EXERCISE OBJECTIVE:
Where the records below reach the line containing "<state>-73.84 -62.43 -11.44", start transcribing, and end with the line containing "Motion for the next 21", exactly and with nothing else added.
================
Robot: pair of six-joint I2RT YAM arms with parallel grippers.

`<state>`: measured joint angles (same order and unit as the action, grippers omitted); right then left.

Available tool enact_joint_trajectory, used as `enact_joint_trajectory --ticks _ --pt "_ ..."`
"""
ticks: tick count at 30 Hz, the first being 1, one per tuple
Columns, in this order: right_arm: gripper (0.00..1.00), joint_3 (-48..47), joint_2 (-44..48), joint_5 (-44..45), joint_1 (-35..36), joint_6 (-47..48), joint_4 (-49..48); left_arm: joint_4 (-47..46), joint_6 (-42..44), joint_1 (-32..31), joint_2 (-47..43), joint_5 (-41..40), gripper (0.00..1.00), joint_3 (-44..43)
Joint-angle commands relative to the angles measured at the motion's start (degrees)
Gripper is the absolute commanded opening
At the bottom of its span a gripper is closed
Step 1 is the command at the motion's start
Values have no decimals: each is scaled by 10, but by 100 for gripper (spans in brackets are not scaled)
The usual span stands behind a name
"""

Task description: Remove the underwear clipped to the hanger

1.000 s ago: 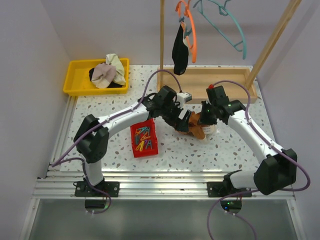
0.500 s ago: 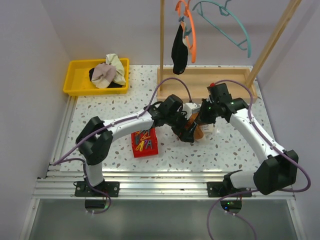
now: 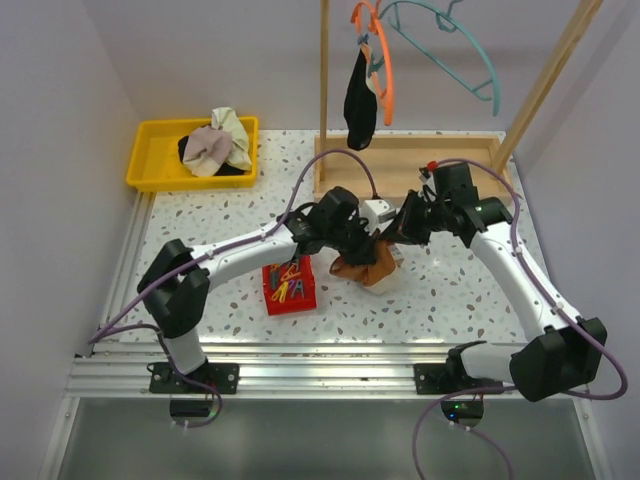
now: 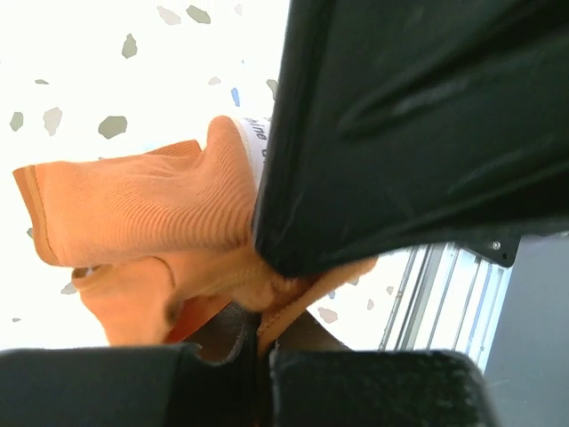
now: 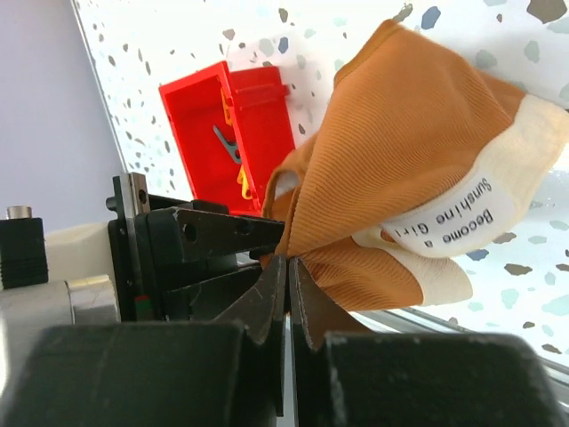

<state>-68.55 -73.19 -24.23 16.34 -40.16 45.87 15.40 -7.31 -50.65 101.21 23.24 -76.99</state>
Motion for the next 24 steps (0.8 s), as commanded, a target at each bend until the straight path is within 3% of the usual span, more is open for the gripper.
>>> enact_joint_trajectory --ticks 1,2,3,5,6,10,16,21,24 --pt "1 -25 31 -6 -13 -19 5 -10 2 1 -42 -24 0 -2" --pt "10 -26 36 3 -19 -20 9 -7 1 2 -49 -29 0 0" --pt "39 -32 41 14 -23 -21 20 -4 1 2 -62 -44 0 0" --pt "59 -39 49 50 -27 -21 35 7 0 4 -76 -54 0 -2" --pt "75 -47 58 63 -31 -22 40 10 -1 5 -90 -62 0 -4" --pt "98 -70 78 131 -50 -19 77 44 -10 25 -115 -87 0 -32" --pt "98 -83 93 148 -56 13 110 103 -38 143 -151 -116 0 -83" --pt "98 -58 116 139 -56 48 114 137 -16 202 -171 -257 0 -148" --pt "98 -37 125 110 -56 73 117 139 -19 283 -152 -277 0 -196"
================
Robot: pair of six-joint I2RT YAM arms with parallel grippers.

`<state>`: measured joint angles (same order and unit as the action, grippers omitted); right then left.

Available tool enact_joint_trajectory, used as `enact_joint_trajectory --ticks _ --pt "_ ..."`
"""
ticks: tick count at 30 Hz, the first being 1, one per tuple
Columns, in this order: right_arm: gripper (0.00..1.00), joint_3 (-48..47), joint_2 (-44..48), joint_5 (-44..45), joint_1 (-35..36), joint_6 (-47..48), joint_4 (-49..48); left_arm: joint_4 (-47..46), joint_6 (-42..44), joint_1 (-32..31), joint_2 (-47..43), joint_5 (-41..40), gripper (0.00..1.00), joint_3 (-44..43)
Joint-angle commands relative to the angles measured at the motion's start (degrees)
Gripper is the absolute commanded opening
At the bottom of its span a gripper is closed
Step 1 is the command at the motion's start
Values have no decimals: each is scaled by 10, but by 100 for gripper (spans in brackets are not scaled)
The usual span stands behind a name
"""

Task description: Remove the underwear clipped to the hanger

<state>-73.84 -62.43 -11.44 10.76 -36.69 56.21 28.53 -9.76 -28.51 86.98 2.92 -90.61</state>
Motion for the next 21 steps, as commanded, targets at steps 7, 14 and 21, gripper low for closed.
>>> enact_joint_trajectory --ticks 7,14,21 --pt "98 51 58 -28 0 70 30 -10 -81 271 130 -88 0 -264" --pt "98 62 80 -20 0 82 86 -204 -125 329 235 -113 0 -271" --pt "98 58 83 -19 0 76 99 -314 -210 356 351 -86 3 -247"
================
RESPONSE TO THE TASK:
<state>-73.84 -62.43 -11.44 10.76 -36.69 56.21 28.53 -9.76 -28.51 86.98 2.92 -90.61</state>
Motion for the next 21 steps, as commanded, targets at steps 7, 14 and 21, gripper low for closed.

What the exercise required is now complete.